It has been ten years since Paul Verhoeven’s Elle, in which Isabelle Huppert’s Michèle Leblanc and Laurent Lafitte’s Patrick formed one of the most unusually complex and strangely enchanting onscreen relationships in recent memory. A decade later, they reunite in Thierry Klifa’s The Richest Woman in the World. The film arrives at the French Film Festival UK from its Cannes Out of Competition premiere and attempts once again to capture the essence of a complex and uncanny relationship, only to result in a rather uninteresting effort.
Inspired by the story of Françoise Bettencourt-Meyers and the Bettencourt affair surrounding the L’Oréal heiress, The Richest Woman in the World follows Marianne Farrère (Huppert), the billionaire head of the Windler Group and the titular, ‘richest woman in the world’. She meets Pierre-Alain Fantin (Lafitte), a charming photographer and dandy. They form an unusual relationship. Pierre-Alain, being an unsuccessful artist, offers amusement and intellectual stimulation. Marianne, by virtue of being the richest woman alive, offers her wealth. To a degree, this dynamic resembles that of a patron of the arts and their artist, particularly in its non-sexual nature.
Meanwhile, Marianne’s daughter Frédérique (Marina Foïs) becomes increasingly alarmed by Pierre-Alain’s growing influence over her mother. In a desperate state, frustrated by her inability to make Marianne happy in the same way Pierre-Alain can, she decides to intervene and put an end to the relationship. Added to this already chaotic situation is the revelation of the family’s Nazi past, despite Frédérique being married to a Jewish husband. Marianne’s husband Guy (Andre Marcon) also harbours intimate feelings for their handsome butler Jérôme (Raphaël Personnaz).
On paper, this could have been something genuinely interesting and complex. The Bettencourt affair is a story that can be told from multiple perspectives and with great nuance. It is disappointing that Klifa chooses one of the most banal ways to approach it, focusing primarily on L’amour. As Pierre-Alain and Jérôme remark several times, the rich, despite their ridiculous wealth and luxury, are ultimately just normal people. Klifa’s approach to humanising them is therefore to drag the story into a soap operatic melodrama that imagines how banal these wealthy individuals can be.
By shifting the setting from the 2010s to an ambiguous late 1980s or early 1990s, the film loses the socio-economic and historical context essential to this family. Their business strategy is reduced to a single remark stating that they do not follow the trend. Although there are brief mentions of tax evasion, offshore accounts, and connections to government officials, nothing about the material structures of Marianne’s wealth is explored, except demonstrating how negligible a few million euros are to her when gifting Pierre-Alain. The same applies to the Nazi thread, which is introduced but never developed beyond being a backdrop to the relationship.
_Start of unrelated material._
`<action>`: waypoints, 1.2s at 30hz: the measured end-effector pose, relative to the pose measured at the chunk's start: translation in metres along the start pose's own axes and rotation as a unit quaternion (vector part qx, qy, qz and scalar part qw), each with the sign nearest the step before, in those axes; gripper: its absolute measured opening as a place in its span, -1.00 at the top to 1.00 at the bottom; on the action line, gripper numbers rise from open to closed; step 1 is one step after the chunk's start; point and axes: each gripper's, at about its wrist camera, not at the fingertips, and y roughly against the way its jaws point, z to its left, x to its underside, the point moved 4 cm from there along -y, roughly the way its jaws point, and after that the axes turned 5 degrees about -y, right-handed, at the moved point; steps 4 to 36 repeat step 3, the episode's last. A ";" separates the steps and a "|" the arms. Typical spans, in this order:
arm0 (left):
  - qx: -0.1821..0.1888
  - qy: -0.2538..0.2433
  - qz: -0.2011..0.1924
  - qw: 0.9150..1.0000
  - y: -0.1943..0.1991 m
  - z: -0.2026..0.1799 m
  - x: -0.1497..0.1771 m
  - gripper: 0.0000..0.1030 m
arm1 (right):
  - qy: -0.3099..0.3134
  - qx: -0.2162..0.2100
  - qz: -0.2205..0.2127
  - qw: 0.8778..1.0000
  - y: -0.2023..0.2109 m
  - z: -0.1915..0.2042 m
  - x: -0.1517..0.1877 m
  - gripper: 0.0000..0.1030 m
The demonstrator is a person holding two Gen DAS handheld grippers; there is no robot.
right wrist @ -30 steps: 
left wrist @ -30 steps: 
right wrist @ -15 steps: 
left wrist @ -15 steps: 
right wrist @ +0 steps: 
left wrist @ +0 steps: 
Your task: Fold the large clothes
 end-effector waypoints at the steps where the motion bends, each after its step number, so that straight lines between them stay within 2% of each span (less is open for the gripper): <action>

Even considered purely as a story about a complex relationship, The Richest Woman in the World struggles. Much of its more than two hour runtime is devoted to emphasising how dull and square Marianne’s family, especially Frédérique, can be, contrasted with how wild, lively and fresh Pierre-Alain is. The film provides little beyond that. There is no substantial insight into Pierre-Alain’s intentions or background, nothing about the broken relationship between Frédérique and Marianne, and what caused the banality of the family dynamic that pushed Marianne away from them. Instead, the film repeatedly shows how amusing Pierre-Alain can be. By going as far as using loud ‘sex soundtracks’ to illustrate his ruthlessness, this supposed attempt to humanise the rich simply reinforces spectacle and stereotypes often applied to other groups, particularly the queer community in media representation.
Although fiction does not need to be realistic or objective, it still requires internal coherence. One scene shows Pierre-Alain introducing Marianne to Betsy, another divorced woman, inside a gay bar. As soon as Betsy starts singing, the loud diegetic music abruptly switches to her song in a way that feels unjustifiable even within the film’s own already unrealistically crazy logic. The film’s time period is also confusing. In one scene Huppert reads from her smartphone, while in others characters rely on television for news and use Walkmans for music, as if the director never made up his mind.
Cinema often captures the pulse of its time and its grand themes through intimate and personal journeys. However, this cannot be achieved by focusing solely on l’amour. It requires far more effort, design and rigour. While French films such as Age of Panic (2013) share a similar chaotic energy and emotional messiness, they also show that it is possible to achieve genuinely thought provoking social commentary through such a messy journey. Sadly, these qualities are largely absent from The Richest Woman in the World.